Jesus wraps up this light hearted vignette by telling us that this is just how our heavenly Father will treat us if we don’t learn how to forgive.
This notion is reinforced in the Lord’s prayer:
“Forgive us our trespasses, as we forgive those who trespass against us.”
At the end of “The Christmas Invasion,” all seems good and right in the world: the Doctor defeated the bad guys and sent them packing, warning them to spread the word that the earth is defended!
As the good Doctor and his friends celebrate, Harriet Jones (Prime Minister) gives an order for an elite military force to use an alien weapon – firing upon and destroying the retreating alien armada.
Shot in the back, just like the Sycorax leader tried to stab the Doctor in the back.

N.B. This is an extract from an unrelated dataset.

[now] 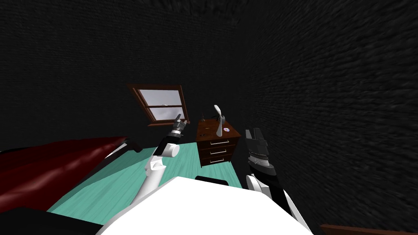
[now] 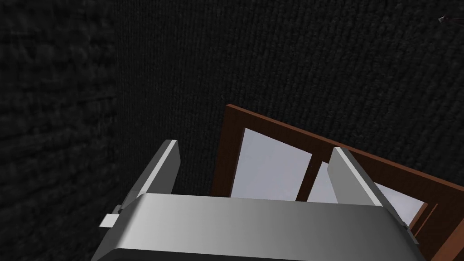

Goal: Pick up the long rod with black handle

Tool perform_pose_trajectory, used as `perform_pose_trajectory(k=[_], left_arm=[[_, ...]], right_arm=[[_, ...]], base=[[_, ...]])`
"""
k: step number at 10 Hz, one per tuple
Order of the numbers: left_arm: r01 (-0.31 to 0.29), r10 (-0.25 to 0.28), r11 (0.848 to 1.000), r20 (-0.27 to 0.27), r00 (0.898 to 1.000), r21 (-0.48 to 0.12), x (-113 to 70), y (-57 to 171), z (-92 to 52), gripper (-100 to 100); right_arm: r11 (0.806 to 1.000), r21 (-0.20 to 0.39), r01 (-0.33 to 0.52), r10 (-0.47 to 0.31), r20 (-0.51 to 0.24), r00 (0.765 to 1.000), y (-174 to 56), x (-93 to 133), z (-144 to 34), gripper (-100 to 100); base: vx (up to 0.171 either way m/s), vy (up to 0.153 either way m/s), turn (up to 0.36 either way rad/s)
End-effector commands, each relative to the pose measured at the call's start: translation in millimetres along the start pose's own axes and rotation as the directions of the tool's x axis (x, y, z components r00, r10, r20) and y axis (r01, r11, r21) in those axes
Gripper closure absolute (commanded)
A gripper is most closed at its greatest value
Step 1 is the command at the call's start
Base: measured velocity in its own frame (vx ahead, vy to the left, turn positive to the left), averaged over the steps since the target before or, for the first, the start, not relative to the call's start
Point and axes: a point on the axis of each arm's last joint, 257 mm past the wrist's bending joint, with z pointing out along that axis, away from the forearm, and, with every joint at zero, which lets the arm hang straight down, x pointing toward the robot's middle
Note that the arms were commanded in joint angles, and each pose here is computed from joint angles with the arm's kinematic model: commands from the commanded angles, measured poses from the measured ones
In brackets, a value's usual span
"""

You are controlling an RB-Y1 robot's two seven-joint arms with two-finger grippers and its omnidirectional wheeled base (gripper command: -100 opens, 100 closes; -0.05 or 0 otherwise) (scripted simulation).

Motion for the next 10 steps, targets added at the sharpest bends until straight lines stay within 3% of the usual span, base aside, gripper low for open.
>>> perform_pose_trajectory(k=[1, 3, 5, 6, 10], left_arm=[[0.014, -0.014, 0.999, 0.001, 1.000, -0.042, -0.8, 10.4, 3.7, -100], [0.041, -0.041, 0.996, 0.000, 0.999, -0.075, -1.7, 17.4, 11.6, -100], [0.041, -0.041, 0.993, 0.003, 0.999, -0.115, -2.1, 27.6, 10.7, -100], [0.068, -0.068, 0.989, 0.000, 0.998, -0.134, -2.1, 31.0, 18.4, -100], [0.093, -0.094, 0.971, 0.003, 0.996, -0.220, -1.7, 51.8, 22.7, -100]], right_arm=[[1.000, 0.000, 0.000, 0.000, 0.000, 1.000, 0.0, 0.0, 0.0, 0], [1.000, 0.000, 0.000, 0.000, 0.000, 1.000, 0.0, 0.0, 0.0, 0], [1.000, 0.000, 0.000, 0.000, 0.000, 1.000, 0.0, 0.0, 0.0, 0], [1.000, 0.000, 0.000, 0.000, 0.000, 1.000, 0.0, 0.0, 0.0, 0], [1.000, 0.000, 0.000, 0.000, 0.000, 1.000, 0.0, 0.0, 0.0, 0]], base=[[0.049, -0.032, 0.019], [0.025, -0.020, 0.015], [0.027, -0.022, 0.007], [0.033, -0.032, 0.026], [0.036, -0.027, 0.012]])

The Doctor is not pleased – Harriet Jones has negated his offer of grace to the marauders.
I gave them the wrong warning. I should’ve told them to run – as fast as they can, run and hide because the monsters are coming: the human race.
Harriet’s actions are understandable – her planet was attacked, and she acted to defend it.
Except she wasn’t defending; she was getting revenge. The war was over. She did not trust the Doctor’s offer of grace, and replaced it with an act of vengeance.
We are called to forgive: not “forgive and forget,” but to forgive despite remembering.
We have been offered grace, and we are told to live in that grace so securely that we can extend that grace to others.
I don’t know about you, but I am more like Harriet Jones – bound to distrust grace and replace it with my own petty vengeances.
Heaven help me; the monsters are coming.